Un pur hurlement de douleur et de rage ; la manifestation d'une colère viscérale irrépressible, un appel à la violence immédiat et inéluctable. Voilà ce que perçurent Aiz, Kurl et Laley, lesquels étaient, conformément aux directives de Dixan, restés en retrait précautionneusement ; le groupe du commandant se heurtait vraisemblablement à une douloureuse désillusion. Les trois Orphelins échangèrent un bref regard avant qu'Aiz ne prenne silencieusement la direction de l'entrepôt où Dixan, Akis, Lani et Amara s'étaient rendus. La bâtisse était close, et elle empêcherait Kurl de s'y mouvoir librement ; mieux valait donc compter sur un combattant qui ne disposait pas de la même mobilité. Le pugiliste, sans l'ombre d'un doute, disposait de compétences qui lui permettraient de se rendre utile... quelle que soit la situation réelle du côté du quatuor.

— Attention, Aiz ! hurla néanmoins Laley en pointant les cieux du doigt.

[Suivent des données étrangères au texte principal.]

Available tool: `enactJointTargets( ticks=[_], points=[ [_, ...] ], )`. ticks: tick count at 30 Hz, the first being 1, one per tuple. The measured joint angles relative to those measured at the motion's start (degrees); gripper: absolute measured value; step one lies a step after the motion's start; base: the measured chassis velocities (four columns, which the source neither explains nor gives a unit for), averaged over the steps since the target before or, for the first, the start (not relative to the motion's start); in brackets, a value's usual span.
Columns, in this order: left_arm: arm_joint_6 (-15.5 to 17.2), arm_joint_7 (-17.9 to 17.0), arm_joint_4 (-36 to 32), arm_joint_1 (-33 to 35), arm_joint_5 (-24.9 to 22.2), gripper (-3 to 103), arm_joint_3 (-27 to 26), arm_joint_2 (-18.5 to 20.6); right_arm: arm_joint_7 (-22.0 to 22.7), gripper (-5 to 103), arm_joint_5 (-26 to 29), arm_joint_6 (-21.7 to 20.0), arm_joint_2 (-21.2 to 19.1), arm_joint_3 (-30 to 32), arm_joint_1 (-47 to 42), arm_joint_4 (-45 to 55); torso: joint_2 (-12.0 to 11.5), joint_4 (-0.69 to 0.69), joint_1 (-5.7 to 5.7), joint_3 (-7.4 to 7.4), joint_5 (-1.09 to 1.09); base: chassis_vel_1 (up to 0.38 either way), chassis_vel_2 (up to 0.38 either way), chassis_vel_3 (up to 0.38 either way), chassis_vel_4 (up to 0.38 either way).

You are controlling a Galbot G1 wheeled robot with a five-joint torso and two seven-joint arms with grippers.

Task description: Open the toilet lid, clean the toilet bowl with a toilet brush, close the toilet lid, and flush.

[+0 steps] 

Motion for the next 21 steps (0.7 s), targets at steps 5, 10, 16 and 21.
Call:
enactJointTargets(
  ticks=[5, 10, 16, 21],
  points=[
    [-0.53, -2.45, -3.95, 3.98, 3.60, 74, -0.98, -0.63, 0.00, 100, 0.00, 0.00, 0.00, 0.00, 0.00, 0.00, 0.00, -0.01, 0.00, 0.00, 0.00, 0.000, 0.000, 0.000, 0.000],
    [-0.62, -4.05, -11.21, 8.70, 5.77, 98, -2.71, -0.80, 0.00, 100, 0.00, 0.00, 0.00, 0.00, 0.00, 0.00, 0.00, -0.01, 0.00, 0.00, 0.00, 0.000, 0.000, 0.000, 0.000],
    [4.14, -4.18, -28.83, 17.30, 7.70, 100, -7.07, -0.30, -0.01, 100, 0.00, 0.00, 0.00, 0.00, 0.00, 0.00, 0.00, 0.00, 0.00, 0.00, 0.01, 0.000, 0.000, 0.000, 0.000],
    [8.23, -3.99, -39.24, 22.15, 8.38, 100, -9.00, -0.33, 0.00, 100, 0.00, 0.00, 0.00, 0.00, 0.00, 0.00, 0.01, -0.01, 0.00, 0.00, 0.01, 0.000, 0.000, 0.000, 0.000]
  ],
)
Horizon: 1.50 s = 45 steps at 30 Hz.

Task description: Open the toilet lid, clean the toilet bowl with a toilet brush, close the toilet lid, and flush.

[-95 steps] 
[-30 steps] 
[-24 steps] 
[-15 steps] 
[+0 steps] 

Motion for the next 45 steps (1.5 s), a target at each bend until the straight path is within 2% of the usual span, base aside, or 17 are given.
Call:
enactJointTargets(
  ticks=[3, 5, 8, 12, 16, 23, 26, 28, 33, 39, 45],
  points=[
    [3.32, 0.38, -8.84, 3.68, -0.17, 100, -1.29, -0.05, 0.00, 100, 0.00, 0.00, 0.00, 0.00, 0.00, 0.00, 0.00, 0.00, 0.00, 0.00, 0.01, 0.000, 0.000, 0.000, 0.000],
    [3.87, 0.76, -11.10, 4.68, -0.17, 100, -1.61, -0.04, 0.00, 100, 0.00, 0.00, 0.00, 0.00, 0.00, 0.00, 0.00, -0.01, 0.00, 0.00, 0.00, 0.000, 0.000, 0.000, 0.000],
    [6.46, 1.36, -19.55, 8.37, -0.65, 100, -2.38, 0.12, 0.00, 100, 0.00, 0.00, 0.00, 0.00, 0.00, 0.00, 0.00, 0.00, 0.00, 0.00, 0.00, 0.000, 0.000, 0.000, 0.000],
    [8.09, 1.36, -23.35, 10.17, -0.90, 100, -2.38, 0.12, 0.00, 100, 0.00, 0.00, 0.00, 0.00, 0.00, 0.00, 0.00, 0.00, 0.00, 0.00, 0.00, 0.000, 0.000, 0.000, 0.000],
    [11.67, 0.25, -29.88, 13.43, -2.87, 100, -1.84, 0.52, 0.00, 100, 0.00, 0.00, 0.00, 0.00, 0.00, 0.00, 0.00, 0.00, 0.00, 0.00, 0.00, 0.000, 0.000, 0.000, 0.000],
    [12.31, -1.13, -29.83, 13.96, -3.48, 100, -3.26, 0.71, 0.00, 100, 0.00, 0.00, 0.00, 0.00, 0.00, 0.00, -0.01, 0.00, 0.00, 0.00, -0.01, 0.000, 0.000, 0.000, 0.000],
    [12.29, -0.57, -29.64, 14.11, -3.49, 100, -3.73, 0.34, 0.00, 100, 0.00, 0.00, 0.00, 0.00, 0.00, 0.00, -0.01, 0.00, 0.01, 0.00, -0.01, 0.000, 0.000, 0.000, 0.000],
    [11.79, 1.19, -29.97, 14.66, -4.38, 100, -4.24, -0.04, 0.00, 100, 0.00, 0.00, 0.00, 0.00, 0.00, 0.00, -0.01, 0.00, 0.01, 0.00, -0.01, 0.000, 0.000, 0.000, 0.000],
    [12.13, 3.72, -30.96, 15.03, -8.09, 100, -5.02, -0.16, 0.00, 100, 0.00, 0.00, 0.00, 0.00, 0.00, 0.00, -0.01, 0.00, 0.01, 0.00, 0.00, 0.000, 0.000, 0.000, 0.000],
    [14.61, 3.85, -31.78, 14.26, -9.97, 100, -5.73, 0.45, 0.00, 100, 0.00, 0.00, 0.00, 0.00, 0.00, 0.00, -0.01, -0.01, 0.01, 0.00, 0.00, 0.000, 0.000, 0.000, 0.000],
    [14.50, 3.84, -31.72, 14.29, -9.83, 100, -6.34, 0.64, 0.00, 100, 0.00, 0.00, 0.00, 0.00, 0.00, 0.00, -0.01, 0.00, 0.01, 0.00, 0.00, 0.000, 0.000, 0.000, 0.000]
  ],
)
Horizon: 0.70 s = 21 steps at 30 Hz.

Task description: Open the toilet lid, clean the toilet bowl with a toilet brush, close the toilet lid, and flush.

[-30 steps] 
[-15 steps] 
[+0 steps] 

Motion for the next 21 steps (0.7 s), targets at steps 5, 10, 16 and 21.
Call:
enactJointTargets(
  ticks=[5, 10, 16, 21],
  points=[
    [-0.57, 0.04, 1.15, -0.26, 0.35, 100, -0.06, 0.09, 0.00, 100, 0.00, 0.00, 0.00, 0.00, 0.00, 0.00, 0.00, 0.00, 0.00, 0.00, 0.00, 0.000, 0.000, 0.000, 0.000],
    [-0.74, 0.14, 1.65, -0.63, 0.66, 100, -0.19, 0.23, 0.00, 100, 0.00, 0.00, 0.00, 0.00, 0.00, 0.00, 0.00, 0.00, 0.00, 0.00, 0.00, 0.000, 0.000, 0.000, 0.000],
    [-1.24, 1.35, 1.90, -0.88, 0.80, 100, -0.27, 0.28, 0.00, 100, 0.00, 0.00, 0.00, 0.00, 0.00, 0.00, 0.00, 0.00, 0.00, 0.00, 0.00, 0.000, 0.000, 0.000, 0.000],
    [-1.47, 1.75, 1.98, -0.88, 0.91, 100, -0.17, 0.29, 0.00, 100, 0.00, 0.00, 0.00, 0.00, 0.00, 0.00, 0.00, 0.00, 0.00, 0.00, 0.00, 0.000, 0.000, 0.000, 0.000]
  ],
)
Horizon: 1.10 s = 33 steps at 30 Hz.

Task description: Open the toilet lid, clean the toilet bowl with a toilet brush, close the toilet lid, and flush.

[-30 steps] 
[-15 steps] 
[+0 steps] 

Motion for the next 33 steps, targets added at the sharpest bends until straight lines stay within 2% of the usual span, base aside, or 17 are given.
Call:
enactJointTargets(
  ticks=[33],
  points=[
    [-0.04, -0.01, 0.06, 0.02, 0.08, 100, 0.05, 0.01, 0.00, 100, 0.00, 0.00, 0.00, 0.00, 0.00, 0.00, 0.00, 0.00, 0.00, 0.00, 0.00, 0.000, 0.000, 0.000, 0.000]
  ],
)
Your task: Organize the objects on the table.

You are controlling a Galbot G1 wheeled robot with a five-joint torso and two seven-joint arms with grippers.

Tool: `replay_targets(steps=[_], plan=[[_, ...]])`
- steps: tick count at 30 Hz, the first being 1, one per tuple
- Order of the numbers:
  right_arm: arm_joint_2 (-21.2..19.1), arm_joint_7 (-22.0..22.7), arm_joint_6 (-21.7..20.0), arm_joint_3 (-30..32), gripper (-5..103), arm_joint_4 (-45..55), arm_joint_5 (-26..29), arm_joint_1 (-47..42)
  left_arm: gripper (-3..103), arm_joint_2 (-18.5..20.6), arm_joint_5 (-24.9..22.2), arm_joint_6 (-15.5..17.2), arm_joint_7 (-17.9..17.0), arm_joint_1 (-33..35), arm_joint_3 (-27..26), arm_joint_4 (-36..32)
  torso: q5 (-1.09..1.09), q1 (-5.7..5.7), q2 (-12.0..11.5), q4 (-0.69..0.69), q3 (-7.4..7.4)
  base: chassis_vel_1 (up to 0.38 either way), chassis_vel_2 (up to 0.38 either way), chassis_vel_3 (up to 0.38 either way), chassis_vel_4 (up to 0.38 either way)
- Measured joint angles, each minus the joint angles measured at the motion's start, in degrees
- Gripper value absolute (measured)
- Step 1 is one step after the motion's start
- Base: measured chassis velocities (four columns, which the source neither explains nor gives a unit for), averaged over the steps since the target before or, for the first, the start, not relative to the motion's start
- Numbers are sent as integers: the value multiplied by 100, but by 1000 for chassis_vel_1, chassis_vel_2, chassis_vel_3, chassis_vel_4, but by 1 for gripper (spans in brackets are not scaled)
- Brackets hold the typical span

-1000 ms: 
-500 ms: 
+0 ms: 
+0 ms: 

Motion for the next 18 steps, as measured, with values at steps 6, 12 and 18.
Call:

Alerte et attentive, elle l'était : parce qu'elle savait, en l'occurrence, qu'elle risquait encore une fois d'être tenue à l'écart des conflits. Ainsi, elle parvint à constater qu'un gigantesque condor décrivait des cercles au-dessus de la forteresse du Pic Zygos ; juste à temps pour avertir le commandant tandis qu'une nuée de projectiles pleuvaient sur lui, menaçant de le percuter frontalement. Par mesure de précaution, le colosse suivit son instinct et accorda à son amie le plus grand des crédits. Il réagit donc en conséquence et se jeta sur le côté à l'instant où les projectiles, de longues plumes effilées, s'apprêtaient à l'atteindre ; comme il n'était plus là pour leur barrer la route, les plumes continuèrent jusqu'au sol... et s'y plantèrent sèchement, droites, tranchantes comme des coutelas flambant neuf.

Le géant léthargique ne leur adressa qu'une œillade avant de mirer du côté du condor, qui continuait à décrire ses cercles avec une indolence qui confinait au mépris. A une telle altitude, il était à peu près hors de portée pour Aiz, qui ne pouvait l'atteindre qu'en usant de projectiles. Sa force physique titanesque lui permettrait certes de menacer le volatile... mais pas assez sérieusement pour traiter cet ennemi-ci avec toute l'efficacité qu'il exigeait.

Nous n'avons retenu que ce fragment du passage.